* **Try it**
Please produce a character-exact copy of the listing that follows, omitting all images.

* **Supplied data**
********

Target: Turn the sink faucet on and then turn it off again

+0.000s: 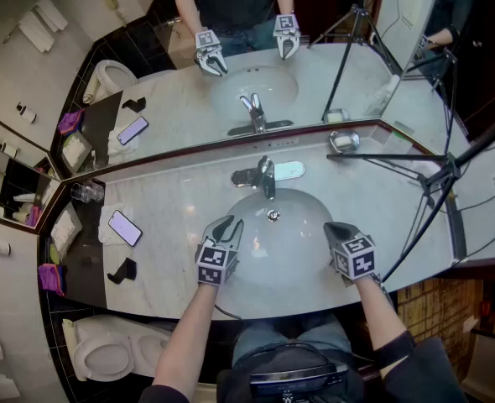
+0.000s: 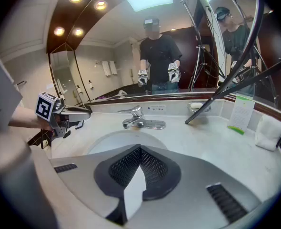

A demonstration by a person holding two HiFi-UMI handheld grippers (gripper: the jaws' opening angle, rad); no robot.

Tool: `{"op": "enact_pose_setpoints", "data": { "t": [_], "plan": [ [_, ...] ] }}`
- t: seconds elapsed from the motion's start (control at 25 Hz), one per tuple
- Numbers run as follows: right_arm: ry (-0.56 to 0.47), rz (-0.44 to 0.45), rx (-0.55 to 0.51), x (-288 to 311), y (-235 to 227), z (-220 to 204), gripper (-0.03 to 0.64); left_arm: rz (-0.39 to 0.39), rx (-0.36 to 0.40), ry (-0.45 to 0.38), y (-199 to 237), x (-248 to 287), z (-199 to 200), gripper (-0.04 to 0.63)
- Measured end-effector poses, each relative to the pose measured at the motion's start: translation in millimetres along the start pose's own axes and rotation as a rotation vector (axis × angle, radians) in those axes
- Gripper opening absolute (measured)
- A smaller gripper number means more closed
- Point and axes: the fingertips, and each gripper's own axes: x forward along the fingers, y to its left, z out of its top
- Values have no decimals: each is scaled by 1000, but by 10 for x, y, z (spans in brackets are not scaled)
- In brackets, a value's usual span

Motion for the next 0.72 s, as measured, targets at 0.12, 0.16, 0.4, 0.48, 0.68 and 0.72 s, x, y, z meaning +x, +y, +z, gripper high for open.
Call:
{"op": "enact_pose_setpoints", "data": {
  "t": [0.12, 0.16, 0.4, 0.48, 0.68, 0.72],
  "plan": [
    [7, 7, -5, 104, 10, -23, 21, -7, 79, 12, 63, 257, 57, 133],
    [9, 9, -6, 136, 6, -29, 21, -2, 113, 18, 94, 350, 64, 157],
    [12, 12, -3, 240, -12, -58, 21, 106, 532, 71, 261, 810, 194, 219],
    [13, 11, -1, 276, -35, -78, 21, 120, 692, 85, 244, 949, 258, 219],
    [19, 8, 15, 339, -102, -172, 21, 97, 890, 120, 193, 1249, 200, 219],
    [22, 6, 20, 343, -123, -194, 21, 97, 904, 125, 197, 1297, 192, 219]
  ]
}}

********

* **Answer to this task**
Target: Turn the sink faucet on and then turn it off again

+0.000s: 
+0.000s: 

A demonstration by a person holding two HiFi-UMI handheld grippers (gripper: the jaws' opening angle, rad); no robot.

Tool: `{"op": "enact_pose_setpoints", "data": { "t": [_], "plan": [ [_, ...] ] }}`
- t: seconds elapsed from the motion's start (control at 25 Hz), one per tuple
- Numbers run as follows: right_arm: ry (-0.56 to 0.47), rz (-0.44 to 0.45), rx (-0.55 to 0.51), x (-288 to 311), y (-235 to 227), z (-220 to 204), gripper (-0.03 to 0.64); left_arm: rz (-0.39 to 0.39), rx (-0.36 to 0.40), ry (-0.45 to 0.38), y (-199 to 237), x (-248 to 287), z (-199 to 200), gripper (-0.04 to 0.63)
- Measured end-effector poses, each relative to the pose measured at the motion's start: translation in millimetres along the start pose's own axes and rotation as a rotation vector (axis × angle, radians) in those axes
- Gripper opening absolute (measured)
- A smaller gripper number means more closed
- Point and axes: the fingertips, and each gripper's own axes: x forward along the fingers, y to its left, z out of its top
- Values have no decimals: each is scaled by 1000, but by 10 for x, y, z (spans in brackets are not scaled)
- In brackets, a value's usual span

Motion for the next 0.72 s, as measured, targets at 0.12, 0.16, 0.4, 0.48, 0.68 and 0.72 s, x, y, z meaning +x, +y, +z, gripper high for open.
Call:
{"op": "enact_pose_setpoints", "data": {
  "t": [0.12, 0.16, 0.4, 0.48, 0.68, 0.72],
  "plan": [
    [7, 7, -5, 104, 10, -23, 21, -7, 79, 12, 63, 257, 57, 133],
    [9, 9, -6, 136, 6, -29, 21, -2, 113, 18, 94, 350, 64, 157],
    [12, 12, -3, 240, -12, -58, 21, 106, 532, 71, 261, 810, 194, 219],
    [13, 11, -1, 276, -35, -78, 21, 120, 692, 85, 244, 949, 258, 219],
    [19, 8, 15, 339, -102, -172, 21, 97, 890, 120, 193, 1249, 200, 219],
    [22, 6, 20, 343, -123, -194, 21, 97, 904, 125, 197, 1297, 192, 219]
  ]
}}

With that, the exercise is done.